** Your objective **
All of the data that follows should be retyped exactly as it appears.

** Provided data **
------------------------

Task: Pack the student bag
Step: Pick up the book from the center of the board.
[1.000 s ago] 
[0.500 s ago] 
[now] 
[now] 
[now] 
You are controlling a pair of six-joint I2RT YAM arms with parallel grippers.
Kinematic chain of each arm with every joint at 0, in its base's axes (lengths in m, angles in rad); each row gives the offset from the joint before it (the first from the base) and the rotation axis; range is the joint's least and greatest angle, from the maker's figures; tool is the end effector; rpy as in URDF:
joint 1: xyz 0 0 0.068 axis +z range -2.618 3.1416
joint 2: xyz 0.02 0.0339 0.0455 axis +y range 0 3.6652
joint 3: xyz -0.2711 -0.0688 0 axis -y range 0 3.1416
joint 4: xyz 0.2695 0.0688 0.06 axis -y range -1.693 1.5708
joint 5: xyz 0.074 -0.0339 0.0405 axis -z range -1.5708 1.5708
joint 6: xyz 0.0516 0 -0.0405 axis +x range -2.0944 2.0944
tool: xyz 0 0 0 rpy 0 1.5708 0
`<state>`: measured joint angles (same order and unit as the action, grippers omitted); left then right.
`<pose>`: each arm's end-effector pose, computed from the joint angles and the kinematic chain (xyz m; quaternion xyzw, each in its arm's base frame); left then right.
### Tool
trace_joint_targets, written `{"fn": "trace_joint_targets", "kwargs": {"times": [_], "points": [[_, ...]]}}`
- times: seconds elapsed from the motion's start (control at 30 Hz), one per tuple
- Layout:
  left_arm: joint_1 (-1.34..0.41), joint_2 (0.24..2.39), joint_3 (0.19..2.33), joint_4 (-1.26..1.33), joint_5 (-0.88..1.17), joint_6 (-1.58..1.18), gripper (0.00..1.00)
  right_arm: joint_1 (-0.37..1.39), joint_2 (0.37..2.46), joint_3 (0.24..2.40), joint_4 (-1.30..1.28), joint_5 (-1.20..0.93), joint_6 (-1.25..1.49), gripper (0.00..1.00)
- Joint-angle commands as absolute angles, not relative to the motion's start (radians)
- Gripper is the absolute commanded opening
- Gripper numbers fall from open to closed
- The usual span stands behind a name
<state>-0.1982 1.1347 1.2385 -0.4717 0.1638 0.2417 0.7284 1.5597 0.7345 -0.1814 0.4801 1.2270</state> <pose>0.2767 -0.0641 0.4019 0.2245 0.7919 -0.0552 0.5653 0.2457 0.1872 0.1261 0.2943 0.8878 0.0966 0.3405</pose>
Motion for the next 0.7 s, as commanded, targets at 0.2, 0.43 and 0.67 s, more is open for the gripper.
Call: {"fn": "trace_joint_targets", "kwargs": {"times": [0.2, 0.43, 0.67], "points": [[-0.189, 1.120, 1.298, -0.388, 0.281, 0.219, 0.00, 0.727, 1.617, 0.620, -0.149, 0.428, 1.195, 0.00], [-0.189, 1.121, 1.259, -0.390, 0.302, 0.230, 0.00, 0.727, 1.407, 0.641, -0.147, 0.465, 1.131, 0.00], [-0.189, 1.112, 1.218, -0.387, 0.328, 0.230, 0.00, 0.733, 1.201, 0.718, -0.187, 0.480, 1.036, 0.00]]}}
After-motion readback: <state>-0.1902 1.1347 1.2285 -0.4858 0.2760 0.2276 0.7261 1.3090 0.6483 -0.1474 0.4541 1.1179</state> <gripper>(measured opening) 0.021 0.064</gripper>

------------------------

** Task result **
Task: Pack the student bag
Step: Pick up the book from the center of the board.
[1.000 s ago] 
[0.500 s ago] 
[now] 
[now] 
[now] 
You are controlling a pair of six-joint I2RT YAM arms with parallel grippers.
Kinematic chain of each arm with every joint at 0, in its base's axes (lengths in m, angles in rad); each row gives the offset from the joint before it (the first from the base) and the rotation axis; range is the joint's least and greatest angle, from the maker's figures; tool is the end effector; rpy as in URDF:
joint 1: xyz 0 0 0.068 axis +z range -2.618 3.1416
joint 2: xyz 0.02 0.0339 0.0455 axis +y range 0 3.6652
joint 3: xyz -0.2711 -0.0688 0 axis -y range 0 3.1416
joint 4: xyz 0.2695 0.0688 0.06 axis -y range -1.693 1.5708
joint 5: xyz 0.074 -0.0339 0.0405 axis -z range -1.5708 1.5708
joint 6: xyz 0.0516 0 -0.0405 axis +x range -2.0944 2.0944
tool: xyz 0 0 0 rpy 0 1.5708 0
`<state>`: measured joint angles (same order and unit as the action, grippers omitted); left then right.
`<pose>`: each arm's end-effector pose, computed from the joint angles and the kinematic chain (xyz m; quaternion xyzw, each in its arm's base frame); left then right.
### Tool
trace_joint_targets, written `{"fn": "trace_joint_targets", "kwargs": {"times": [_], "points": [[_, ...]]}}`
- times: seconds elapsed from the motion's start (control at 30 Hz), one per tuple
- Layout:
  left_arm: joint_1 (-1.34..0.41), joint_2 (0.24..2.39), joint_3 (0.19..2.33), joint_4 (-1.26..1.33), joint_5 (-0.88..1.17), joint_6 (-1.58..1.18), gripper (0.00..1.00)
  right_arm: joint_1 (-0.37..1.39), joint_2 (0.37..2.46), joint_3 (0.24..2.40), joint_4 (-1.30..1.28), joint_5 (-1.20..0.93), joint_6 (-1.25..1.49), gripper (0.00..1.00)
- Joint-angle commands as absolute angles, not relative to the motion's start (radians)
- Gripper is the absolute commanded opening
- Gripper numbers fall from open to closed
- The usual span stands behind a name
<state>-0.1982 1.1347 1.2385 -0.4717 0.1638 0.2417 0.7284 1.5597 0.7345 -0.1814 0.4801 1.2270</state> <pose>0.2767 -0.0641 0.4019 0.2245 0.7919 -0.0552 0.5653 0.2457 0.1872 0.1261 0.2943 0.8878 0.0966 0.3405</pose>
Motion for the next 0.7 s, as commanded, targets at 0.2, 0.43 and 0.67 s, more is open for the gripper.
Call: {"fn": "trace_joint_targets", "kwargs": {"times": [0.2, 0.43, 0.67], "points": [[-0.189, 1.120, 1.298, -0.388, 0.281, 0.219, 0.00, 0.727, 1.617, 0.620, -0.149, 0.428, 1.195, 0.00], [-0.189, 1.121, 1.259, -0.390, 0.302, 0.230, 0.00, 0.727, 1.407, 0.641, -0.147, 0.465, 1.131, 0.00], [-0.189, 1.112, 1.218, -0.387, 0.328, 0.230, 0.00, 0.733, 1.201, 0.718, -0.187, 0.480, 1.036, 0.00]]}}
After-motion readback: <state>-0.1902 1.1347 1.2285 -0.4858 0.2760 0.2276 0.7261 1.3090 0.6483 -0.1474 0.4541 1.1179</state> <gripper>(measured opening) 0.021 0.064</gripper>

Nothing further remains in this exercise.